*WHAT THIS TASK INVOLVES*
Quote exactly and only this range of lines in the data below: the line that holds "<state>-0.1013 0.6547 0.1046" to the line that holds "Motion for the", both included.

[Data entries]
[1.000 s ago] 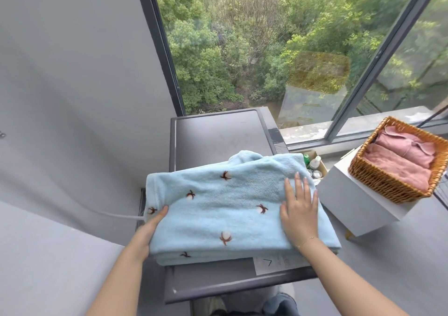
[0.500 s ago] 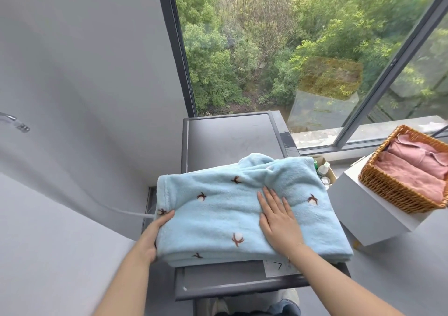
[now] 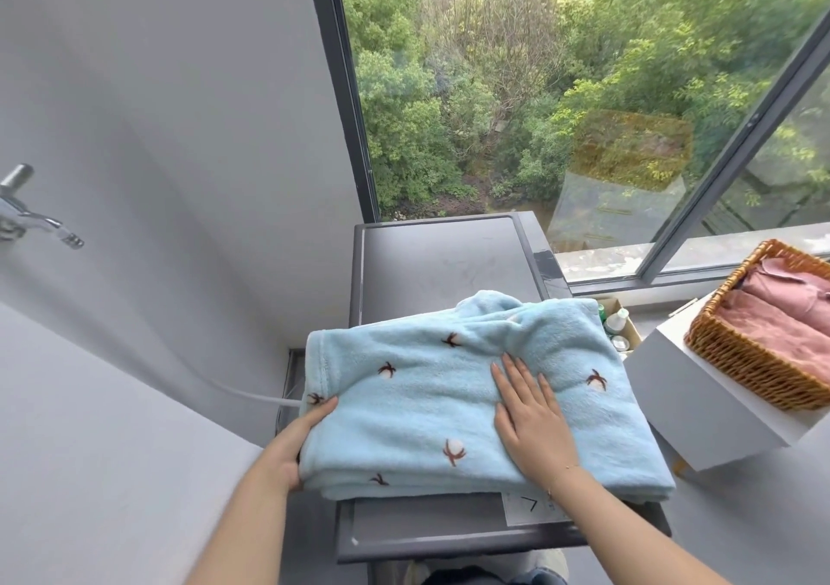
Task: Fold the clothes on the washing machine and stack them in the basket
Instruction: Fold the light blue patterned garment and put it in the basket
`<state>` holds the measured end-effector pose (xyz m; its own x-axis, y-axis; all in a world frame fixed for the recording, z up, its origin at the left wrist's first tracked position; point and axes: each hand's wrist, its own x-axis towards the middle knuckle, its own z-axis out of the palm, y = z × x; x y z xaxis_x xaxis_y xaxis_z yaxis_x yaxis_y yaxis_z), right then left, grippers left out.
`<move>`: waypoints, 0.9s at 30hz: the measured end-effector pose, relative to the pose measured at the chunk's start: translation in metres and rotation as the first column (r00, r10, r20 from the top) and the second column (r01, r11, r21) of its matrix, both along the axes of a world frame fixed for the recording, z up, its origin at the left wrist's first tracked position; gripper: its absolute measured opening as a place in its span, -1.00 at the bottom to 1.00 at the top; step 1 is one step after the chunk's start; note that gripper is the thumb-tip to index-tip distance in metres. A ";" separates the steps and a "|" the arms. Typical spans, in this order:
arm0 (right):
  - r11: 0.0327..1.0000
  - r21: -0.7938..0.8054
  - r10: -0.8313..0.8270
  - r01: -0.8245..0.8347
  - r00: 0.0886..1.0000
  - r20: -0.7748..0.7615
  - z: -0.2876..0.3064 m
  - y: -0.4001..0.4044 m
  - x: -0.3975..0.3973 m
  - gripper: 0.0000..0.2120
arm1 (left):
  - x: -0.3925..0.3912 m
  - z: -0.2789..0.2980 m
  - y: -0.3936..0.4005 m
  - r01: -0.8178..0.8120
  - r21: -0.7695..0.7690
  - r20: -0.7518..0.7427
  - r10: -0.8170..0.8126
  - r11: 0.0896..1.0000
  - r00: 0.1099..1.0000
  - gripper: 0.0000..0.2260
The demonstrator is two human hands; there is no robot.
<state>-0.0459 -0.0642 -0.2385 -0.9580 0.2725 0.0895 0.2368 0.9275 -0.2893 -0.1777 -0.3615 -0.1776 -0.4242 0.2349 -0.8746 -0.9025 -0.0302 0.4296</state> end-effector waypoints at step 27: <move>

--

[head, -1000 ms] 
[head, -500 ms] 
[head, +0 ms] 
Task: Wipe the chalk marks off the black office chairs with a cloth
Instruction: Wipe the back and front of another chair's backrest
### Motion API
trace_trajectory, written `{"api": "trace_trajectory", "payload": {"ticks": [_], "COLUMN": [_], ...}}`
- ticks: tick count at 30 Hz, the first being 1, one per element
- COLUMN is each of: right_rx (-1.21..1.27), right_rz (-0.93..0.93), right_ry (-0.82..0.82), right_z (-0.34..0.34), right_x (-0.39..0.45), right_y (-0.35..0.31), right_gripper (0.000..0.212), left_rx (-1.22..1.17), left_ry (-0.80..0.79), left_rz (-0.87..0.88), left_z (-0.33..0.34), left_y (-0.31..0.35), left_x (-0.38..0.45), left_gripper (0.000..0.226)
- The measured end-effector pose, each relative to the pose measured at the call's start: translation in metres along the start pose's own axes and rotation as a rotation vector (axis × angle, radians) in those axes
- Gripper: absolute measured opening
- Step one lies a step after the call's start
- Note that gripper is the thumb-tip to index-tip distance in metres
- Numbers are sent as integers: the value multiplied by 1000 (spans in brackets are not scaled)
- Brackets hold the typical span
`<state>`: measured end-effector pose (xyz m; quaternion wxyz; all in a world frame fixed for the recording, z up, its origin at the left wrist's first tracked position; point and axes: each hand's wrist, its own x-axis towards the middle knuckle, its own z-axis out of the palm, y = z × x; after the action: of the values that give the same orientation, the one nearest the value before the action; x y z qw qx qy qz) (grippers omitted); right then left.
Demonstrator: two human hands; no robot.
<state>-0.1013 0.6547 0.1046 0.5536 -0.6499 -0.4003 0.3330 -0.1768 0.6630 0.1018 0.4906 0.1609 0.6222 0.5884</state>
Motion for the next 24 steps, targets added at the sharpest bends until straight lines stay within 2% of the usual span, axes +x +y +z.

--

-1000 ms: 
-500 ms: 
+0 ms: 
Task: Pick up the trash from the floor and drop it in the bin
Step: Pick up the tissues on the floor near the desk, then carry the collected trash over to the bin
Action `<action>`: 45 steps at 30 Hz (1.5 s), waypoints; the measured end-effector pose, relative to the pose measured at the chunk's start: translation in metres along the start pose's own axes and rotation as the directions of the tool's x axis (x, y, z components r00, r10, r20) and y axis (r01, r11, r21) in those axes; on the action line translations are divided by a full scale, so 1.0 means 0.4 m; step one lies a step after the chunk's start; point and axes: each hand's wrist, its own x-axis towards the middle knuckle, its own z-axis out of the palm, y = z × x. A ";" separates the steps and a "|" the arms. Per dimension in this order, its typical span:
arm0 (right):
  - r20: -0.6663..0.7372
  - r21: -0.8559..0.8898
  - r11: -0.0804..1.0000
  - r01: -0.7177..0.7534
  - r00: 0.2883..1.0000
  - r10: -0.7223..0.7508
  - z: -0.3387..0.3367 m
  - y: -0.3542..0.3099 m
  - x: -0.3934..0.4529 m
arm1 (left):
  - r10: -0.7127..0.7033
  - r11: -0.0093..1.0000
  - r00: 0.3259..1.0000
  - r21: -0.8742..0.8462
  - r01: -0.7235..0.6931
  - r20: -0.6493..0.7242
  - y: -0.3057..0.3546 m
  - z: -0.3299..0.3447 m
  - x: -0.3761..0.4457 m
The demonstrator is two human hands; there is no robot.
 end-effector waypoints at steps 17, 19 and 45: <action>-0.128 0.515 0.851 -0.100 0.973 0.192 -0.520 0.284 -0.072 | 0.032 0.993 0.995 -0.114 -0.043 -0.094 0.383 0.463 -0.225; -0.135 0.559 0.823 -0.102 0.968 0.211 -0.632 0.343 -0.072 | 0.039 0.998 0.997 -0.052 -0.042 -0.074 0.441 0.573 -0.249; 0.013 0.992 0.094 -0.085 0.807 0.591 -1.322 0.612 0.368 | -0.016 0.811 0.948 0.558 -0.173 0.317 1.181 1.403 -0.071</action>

*SOLUTION TO THE PROBLEM*
<state>-0.1013 0.6547 0.1046 0.5536 -0.6499 -0.4003 0.3330 -0.1768 0.6630 0.1018 0.4906 0.1609 0.6222 0.5884</state>
Motion for the next 24 steps, targets added at the sharpest bends until straight lines stay within 2% of the usual span, axes +x +y +z.

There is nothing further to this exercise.